Zero-Shot Vulnerability Detection in Low-Resource Smart Contracts Through Solidity-Only Training

TL;DR

This paper presents Sol2Vy, a framework for cross-language vulnerability detection in smart contracts that transfers knowledge from Solidity to Vyper without requiring extensive labeled datasets.

Contribution

Introducing Sol2Vy, a novel approach enabling vulnerability detection in low-resource languages like Vyper by leveraging models trained solely on Solidity.

Findings

Sol2Vy achieves high detection accuracy on Vyper contracts.

It significantly outperforms previous methods in vulnerability detection.

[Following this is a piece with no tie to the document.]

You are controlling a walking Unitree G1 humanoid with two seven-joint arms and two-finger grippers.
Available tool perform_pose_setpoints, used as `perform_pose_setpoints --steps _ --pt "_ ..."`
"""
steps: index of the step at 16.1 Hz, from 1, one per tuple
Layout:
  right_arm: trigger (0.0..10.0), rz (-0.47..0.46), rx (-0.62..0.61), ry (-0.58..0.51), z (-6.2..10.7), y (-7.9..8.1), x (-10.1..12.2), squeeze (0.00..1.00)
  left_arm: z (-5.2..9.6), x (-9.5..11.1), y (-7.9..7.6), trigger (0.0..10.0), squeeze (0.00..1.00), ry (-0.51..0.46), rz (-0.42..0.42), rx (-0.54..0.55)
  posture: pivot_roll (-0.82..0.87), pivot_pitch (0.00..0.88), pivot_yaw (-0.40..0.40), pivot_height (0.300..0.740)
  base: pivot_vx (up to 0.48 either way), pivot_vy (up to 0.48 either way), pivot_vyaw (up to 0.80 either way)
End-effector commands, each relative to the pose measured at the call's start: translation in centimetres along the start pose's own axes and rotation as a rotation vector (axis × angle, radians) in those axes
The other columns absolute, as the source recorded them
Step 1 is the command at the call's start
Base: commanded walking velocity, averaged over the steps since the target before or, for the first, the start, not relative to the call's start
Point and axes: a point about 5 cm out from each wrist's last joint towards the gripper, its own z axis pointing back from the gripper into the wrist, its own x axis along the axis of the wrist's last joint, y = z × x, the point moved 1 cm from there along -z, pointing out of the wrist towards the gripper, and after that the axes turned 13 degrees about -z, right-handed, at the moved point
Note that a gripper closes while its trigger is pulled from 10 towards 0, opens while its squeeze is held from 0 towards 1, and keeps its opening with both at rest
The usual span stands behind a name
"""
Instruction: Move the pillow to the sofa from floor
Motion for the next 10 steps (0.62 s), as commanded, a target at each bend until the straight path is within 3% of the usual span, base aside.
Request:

The framework effectively transfers knowledge across programming languages.

Abstract

Smart contracts have transformed decentralized finance, but flaws in their logic still create major security threats. Most existing vulnerability detection techniques focus on well-supported languages like Solidity, while low-resource counterparts such as Vyper remain largely underexplored due to scarce analysis tools and limited labeled datasets. Training a robust detection model directly on Vyper is particularly challenging, as collecting sufficiently large and diverse Vyper training datasets is difficult in practice. To address this gap, we introduce Sol2Vy, a novel framework that enables cross-language knowledge transfer from Solidity to Vyper, allowing vulnerability detection on Vyper using models trained exclusively on Solidity. This approach eliminates the need for extensive labeled Vyper datasets typically required to build a robust vulnerability detection model. We implement and evaluate Sol2Vy on various critical vulnerability types, including reentrancy, weak randomness, and unchecked transfer. Experimental results show that Sol2Vy, despite being trained exclusively on Solidity, achieves strong detection performance on Vyper contracts and significantly outperforms prior state-of-the-art methods.